▸ **Task goal**: Nothing but the lines from the top of the data to the line holding "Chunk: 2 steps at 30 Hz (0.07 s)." should be printed, word for word and both ends included; leave the pictures out.

▸ **Given material**:
● ● ● ● ●

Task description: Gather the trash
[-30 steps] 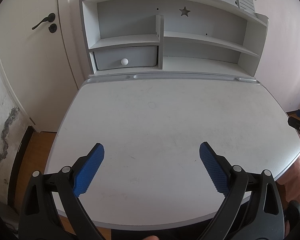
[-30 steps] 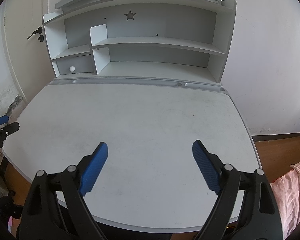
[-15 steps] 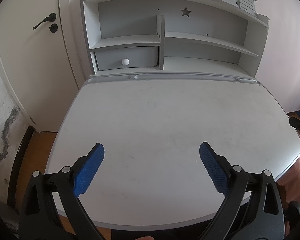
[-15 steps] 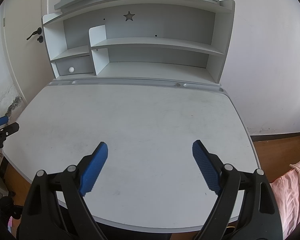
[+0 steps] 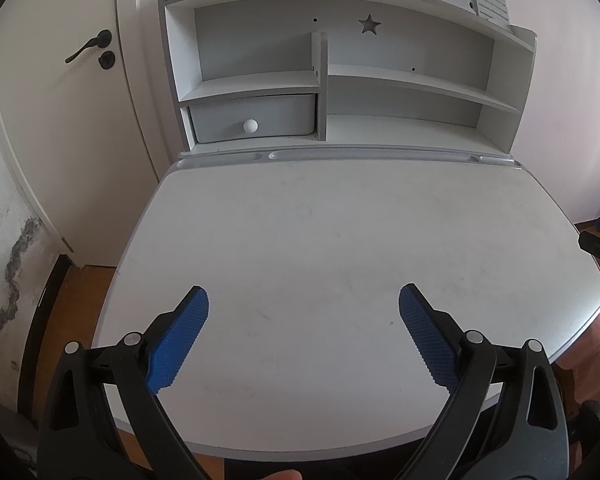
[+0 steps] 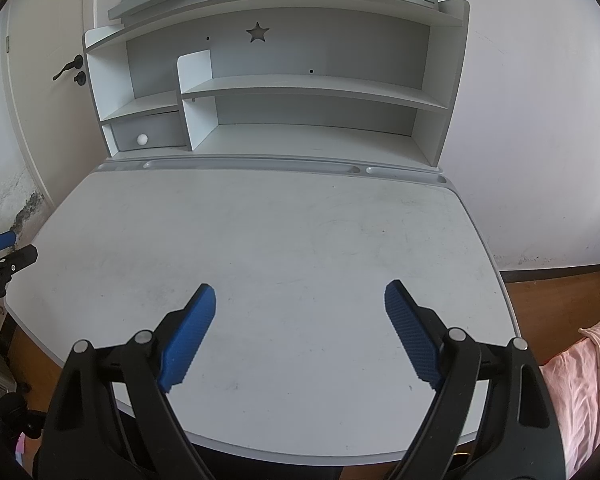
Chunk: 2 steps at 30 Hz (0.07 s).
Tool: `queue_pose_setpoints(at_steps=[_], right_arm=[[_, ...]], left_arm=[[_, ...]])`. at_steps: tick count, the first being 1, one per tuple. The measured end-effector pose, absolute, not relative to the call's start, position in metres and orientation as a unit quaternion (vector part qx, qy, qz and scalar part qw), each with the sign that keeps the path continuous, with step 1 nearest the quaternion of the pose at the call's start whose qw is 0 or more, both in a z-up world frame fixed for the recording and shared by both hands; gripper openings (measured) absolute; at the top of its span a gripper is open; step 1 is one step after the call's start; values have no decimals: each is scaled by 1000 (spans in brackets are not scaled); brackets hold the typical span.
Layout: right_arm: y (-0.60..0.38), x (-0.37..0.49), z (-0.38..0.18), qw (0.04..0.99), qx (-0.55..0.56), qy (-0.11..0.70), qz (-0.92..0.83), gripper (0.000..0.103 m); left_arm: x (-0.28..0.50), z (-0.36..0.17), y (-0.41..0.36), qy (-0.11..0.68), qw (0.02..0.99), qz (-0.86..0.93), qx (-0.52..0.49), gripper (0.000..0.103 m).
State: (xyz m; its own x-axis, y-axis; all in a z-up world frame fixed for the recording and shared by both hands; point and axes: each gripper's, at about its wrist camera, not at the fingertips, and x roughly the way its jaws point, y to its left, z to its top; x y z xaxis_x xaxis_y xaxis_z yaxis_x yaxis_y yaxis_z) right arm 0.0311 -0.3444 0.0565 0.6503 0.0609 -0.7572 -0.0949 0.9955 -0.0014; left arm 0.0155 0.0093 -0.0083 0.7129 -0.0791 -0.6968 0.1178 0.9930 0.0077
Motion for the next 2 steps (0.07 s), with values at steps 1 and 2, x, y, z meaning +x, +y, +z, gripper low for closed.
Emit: queue_pose_setpoints(at_steps=[1,2], right_arm=[[-344,31,57,908,-20,416,43,83],[-345,31,57,908,-20,416,43,83]], left_arm=[[16,-9,9,376,925,-53,26,93],[16,-9,9,376,925,-54,26,93]])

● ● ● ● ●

▸ **Output of the task**:
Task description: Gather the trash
[-30 steps] 
[-30 steps] 
[-15 steps] 
[-15 steps] 
[+0 steps] 
[+0 steps] 
Chunk: 2 steps at 30 Hz (0.07 s).

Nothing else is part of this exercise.